Я задвинул дверь, подкинул последние дровишки в печку и вдруг заметил, что нет на месте водолазных галош. Повел взглядом вокруг — нету. Где же они?

Я перевернул все водолазное снаряжение — галоши как в воду канули. И тут на память пришел старик, тяжело приседающий под тяжестью мешка.

— Гад! — вслух сказал я. — Змей подколодный!

— Кто? — удивленно взглянула на меня Катя.

— Старик. На галоши позарился.

— Какие галоши? — не поняла она.

— Водолазные. Зачем они ему? — недоумевал я. — Ходить он, что ли, в них будет! У них же свинцовая подошва.

— На дробь перельет, — высказала догадку Катя, — у нас в селе охотники бедствуют дробью.

Верно, свинец теперь на вес золота. Как я сам-то не догадался! Но мешочник унес и починочный материал для водолазных рубах: тифтик, дамистик, шелковистую резину. Это-то зачем ему? Прихватил, раз плохо лежало. Из кулацкой породы, гнида!

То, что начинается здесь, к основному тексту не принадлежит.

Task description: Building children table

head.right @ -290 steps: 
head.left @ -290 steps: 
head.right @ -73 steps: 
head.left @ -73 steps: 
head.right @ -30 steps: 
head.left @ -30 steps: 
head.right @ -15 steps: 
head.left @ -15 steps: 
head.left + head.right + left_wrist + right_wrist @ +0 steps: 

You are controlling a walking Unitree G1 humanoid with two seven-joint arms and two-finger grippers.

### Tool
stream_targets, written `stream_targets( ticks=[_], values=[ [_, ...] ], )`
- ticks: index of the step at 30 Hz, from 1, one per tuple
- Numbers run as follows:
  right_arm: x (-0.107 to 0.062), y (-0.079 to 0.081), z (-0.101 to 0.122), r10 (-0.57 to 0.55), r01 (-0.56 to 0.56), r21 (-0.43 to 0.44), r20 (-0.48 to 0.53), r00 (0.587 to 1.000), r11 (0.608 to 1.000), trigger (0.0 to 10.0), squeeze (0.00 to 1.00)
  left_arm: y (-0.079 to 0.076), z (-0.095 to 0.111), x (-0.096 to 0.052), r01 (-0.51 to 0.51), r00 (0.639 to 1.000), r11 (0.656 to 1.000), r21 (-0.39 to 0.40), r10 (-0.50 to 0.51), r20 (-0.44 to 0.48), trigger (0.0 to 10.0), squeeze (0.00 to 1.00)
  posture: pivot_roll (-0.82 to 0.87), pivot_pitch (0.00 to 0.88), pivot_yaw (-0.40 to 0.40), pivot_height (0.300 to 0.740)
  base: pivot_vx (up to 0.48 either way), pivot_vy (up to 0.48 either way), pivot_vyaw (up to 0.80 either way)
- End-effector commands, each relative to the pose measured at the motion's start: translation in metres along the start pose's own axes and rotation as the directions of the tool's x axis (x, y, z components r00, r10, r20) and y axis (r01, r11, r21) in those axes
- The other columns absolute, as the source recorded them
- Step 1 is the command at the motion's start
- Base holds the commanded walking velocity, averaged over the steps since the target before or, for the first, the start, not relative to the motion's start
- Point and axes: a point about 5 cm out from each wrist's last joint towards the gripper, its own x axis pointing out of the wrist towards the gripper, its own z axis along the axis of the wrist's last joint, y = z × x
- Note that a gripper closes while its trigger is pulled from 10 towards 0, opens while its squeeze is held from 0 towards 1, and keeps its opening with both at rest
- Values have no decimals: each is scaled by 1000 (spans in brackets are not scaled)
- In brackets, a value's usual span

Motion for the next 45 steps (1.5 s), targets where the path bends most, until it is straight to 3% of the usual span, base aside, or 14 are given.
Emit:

А я еще жалел его. Безногий, тот сразу его раскусил. И ведь сидит теперь среди солдат, и те тоже жалеют его, старость уважают. Хоть бы безногий опять его там прищучил!

— Сволота! — опять не удержался я.

— Тебе попадет? — тихо спросила Катя.

— Ничо, — успокоил я ее, а сам подумал, что не миновать мне теперь «губы». Младший лейтенант Буцало взыщет с меня со всей строгостью и за шапку, и за ботинки, и за галоши, и за починочный материал, и за сожженный в печке казенный сундук, и за мерзлую картошку. Младший лейтенант Буцало всем лейтенантам лейтенант, хоть и младший. Ходячий устав.